Only her voice could have turned him aside. He looked toward the sound and as he did, a short dagger appeared in Moore’s hand from beneath his short cape. With a triumphant roar, he slashed at Nicholas. The blade cut across his tunic and sliced through his flesh.

With a gasp, Nicholas fell back but not before he’d seen the feral glint in Moore’s pale eyes and the spittle at the corner of his mouth.

Be damned if the boy wouldn’t do Jocelyn’s work for her yet! Nicholas laughed, holding his arms wide, backing up and circling the panting young knight. The sword had spun beneath the table on the other side of the room. If he could just get to it, he might end this farce.

“Stop laughing!” Moore shouted, slashing wildly.

“Why? That you might kill me with an all due sense of gravity? Never.” He sneered.

He’d humiliated the boy in front of his ladylove and now Moore was nearly frantic with the need to repay him for that humiliation. That frenzy of hate was the only thing Nicholas had on his side. The boy was young, quick, trained, and had a dagger. And he was spilling precious blood by the moment.

“Don’t you see the humor in it, boy?” he asked, backing toward the sword. “I survived a crusade, a spear in my side, a fetid Syrian dungeon, and a three thousand mile trek across hell, and here you are, a moment away from dispatching me with that little toad-sticker. Well, you’d best do it quickly, Moore, lest I die of laughter first.”

Moore plunged forth again, slashing Nicholas across the forearm before he could leap back. It was a shallow wound, but one which would soon grease his palm with blood, making it difficult to grip the sword. Should he get to it. He edged sideways, his gaze never leaving Moore’s.

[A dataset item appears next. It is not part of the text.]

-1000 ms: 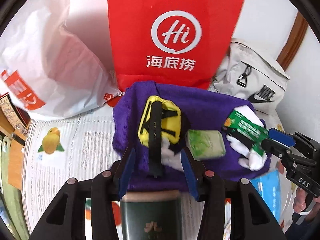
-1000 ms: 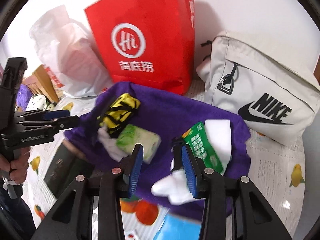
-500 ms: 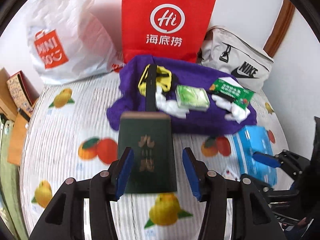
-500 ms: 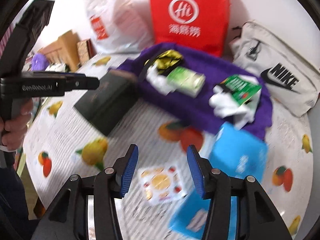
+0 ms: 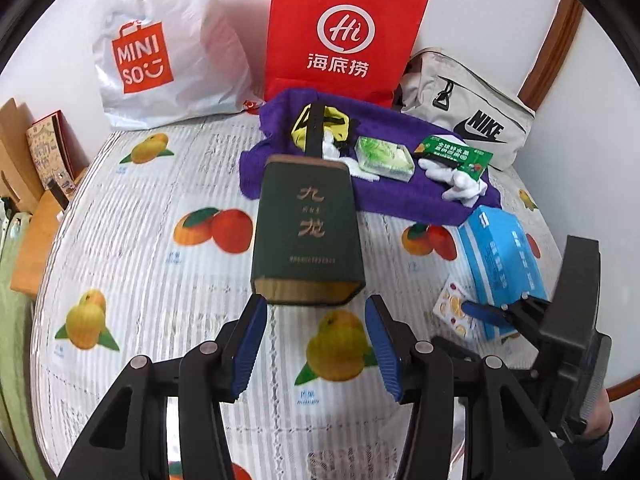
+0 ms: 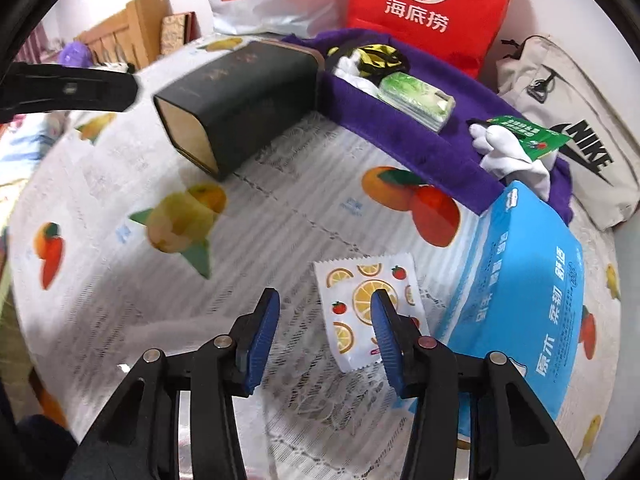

Suddenly, Moore darted forward, his dagger flailing as he broke between where Nicholas stood and where the sword lay.

“What sort of fool do you take me for, Sir No-Name?” he spat contemptuously. “And who is now trapped? Why, ‘tis you! Ha!”

Moore sauntered forward and flipped the dagger over, holding it by its tip, preparatory to hurling it. Into his chest, Nicholas supposed.

“I should thank you,” Moore said before addressing Jocelyn who stood behind him. “You’d best leave now, Jocelyn. You wouldn’t want to see this—”

Crash! Out of the corner of his eye, Nicholas saw the guild master’s staff come careening out of nowhere and catch Guy Moore flush to the side of his head. Like a poleaxed beef, the young knight crumpled where he’d stood.

Nicholas turned. Jocelyn stood beside him, her lips pursed, her eyes dark as she stared down at the fallen knight. “Oh, yes, I do,” she said to the knight she knocked senseless.

Nicholas stared at her. She’d saved his life. She lifted her head. Tears spilled down her cheeks.

“Why?” he whispered, uncertain what he would do if he allowed himself to move.

The tears might flow unabated, but this was Jocelyn, not some tender, sentimental girl. Her lips tightened with exasperation.

“Why?” She threw down the staff in disgust. “Because I love you, you great hairy ox!”

And without awaiting his reply, she marched through the open door.